▶ _SUPPLIED DATA_

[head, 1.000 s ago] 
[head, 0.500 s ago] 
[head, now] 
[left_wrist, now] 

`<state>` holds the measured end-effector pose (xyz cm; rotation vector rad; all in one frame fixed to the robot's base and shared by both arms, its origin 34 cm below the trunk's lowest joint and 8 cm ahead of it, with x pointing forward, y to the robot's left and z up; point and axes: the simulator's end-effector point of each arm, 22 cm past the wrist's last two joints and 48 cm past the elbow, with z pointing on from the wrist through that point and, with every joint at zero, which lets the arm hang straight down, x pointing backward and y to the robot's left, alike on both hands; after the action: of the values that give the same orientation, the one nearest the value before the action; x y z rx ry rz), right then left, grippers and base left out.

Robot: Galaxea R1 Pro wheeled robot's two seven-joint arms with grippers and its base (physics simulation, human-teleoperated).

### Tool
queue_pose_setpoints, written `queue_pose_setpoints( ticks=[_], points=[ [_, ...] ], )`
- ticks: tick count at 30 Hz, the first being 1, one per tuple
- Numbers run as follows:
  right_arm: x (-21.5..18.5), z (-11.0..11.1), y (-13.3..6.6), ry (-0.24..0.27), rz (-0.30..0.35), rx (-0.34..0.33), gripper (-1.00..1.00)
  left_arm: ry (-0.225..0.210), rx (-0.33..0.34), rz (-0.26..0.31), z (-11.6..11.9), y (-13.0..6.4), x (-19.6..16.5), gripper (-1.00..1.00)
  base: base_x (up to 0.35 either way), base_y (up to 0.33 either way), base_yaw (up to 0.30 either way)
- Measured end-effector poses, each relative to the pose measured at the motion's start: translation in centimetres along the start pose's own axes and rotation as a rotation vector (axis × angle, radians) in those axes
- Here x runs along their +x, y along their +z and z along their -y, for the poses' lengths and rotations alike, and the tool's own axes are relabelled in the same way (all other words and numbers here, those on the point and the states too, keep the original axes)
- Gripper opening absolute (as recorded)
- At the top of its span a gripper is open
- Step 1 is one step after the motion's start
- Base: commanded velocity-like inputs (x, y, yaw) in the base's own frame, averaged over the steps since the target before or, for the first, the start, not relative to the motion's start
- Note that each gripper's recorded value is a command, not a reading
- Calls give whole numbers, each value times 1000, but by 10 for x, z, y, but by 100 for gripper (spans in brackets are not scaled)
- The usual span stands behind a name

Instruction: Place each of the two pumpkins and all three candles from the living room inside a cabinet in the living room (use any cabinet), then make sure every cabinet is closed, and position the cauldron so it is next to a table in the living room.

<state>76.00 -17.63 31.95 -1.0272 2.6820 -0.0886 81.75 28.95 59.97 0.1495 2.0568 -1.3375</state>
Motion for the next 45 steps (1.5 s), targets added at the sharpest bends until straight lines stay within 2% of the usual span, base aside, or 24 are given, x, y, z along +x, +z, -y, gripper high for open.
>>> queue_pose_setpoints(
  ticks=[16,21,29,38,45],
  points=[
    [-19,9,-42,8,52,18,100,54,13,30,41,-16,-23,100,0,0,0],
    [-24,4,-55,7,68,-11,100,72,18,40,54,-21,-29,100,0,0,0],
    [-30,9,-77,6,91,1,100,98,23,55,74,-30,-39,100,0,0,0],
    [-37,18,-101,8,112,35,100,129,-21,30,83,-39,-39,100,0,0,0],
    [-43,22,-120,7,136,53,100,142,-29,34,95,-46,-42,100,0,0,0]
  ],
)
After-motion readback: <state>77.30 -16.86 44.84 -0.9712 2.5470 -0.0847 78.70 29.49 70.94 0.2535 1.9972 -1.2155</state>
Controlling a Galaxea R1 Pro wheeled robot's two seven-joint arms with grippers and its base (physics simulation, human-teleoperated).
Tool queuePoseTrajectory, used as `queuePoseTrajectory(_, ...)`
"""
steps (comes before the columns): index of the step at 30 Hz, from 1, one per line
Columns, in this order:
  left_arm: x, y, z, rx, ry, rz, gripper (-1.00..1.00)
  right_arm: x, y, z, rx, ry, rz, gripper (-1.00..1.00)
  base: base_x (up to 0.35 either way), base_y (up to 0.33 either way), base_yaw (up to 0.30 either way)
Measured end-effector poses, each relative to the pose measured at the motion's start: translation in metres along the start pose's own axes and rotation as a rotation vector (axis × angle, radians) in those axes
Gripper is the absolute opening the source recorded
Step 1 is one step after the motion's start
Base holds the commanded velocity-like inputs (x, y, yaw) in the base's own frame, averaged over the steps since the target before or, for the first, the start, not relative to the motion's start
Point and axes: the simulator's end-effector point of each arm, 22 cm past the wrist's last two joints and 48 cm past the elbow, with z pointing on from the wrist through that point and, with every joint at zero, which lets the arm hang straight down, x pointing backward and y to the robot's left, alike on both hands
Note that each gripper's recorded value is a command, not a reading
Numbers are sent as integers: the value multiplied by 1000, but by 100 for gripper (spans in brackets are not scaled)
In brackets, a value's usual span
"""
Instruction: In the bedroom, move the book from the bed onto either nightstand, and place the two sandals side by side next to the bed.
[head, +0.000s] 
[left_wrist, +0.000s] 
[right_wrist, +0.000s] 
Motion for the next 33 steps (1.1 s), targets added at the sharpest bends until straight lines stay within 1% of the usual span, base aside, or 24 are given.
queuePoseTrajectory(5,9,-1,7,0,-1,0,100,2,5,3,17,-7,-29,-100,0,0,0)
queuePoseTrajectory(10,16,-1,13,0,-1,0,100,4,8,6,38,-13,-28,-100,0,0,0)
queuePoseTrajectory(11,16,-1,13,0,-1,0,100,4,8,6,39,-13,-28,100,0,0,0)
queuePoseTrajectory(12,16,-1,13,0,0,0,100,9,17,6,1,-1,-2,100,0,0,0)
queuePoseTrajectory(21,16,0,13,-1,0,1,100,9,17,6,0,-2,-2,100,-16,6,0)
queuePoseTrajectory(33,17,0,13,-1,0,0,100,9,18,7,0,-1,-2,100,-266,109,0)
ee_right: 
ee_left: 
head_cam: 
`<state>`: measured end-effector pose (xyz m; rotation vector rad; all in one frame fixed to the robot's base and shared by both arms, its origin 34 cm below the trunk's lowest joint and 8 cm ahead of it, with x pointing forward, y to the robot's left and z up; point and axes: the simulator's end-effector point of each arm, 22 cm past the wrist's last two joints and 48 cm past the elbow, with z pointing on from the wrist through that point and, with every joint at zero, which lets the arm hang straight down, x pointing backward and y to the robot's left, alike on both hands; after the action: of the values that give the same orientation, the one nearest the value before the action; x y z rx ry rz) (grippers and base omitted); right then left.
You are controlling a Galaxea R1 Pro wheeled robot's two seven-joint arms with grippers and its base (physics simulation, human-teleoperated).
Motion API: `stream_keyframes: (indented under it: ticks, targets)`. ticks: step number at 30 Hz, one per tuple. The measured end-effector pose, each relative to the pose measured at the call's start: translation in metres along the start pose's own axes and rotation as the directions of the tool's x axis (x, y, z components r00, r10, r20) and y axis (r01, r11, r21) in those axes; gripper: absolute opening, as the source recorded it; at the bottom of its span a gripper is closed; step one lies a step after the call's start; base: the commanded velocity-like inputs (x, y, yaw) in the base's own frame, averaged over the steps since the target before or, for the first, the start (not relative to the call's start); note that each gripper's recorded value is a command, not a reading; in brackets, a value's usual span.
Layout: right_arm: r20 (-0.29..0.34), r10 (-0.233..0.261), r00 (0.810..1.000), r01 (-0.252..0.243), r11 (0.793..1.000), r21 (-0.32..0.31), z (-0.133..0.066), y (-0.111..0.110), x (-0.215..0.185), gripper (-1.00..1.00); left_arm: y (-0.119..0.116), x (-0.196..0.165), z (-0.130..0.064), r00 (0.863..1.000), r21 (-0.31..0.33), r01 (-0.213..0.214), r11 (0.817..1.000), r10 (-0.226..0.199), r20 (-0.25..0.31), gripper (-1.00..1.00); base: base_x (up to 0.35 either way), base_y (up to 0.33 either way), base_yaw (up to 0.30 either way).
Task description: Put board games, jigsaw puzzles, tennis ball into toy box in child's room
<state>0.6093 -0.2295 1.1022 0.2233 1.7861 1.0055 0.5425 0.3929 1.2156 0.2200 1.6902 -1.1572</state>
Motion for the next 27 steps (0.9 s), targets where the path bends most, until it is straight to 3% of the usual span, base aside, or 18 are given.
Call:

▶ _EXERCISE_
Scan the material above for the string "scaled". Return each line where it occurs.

▶ _OUTPUT_
- Calls give whole numbers, each value times 1000, but by 10 for x, z, y, but by 100 for gripper (spans in brackets are not scaled)
Numbers are sent as integers: the value multiplied by 1000, but by 100 for gripper (spans in brackets are not scaled)

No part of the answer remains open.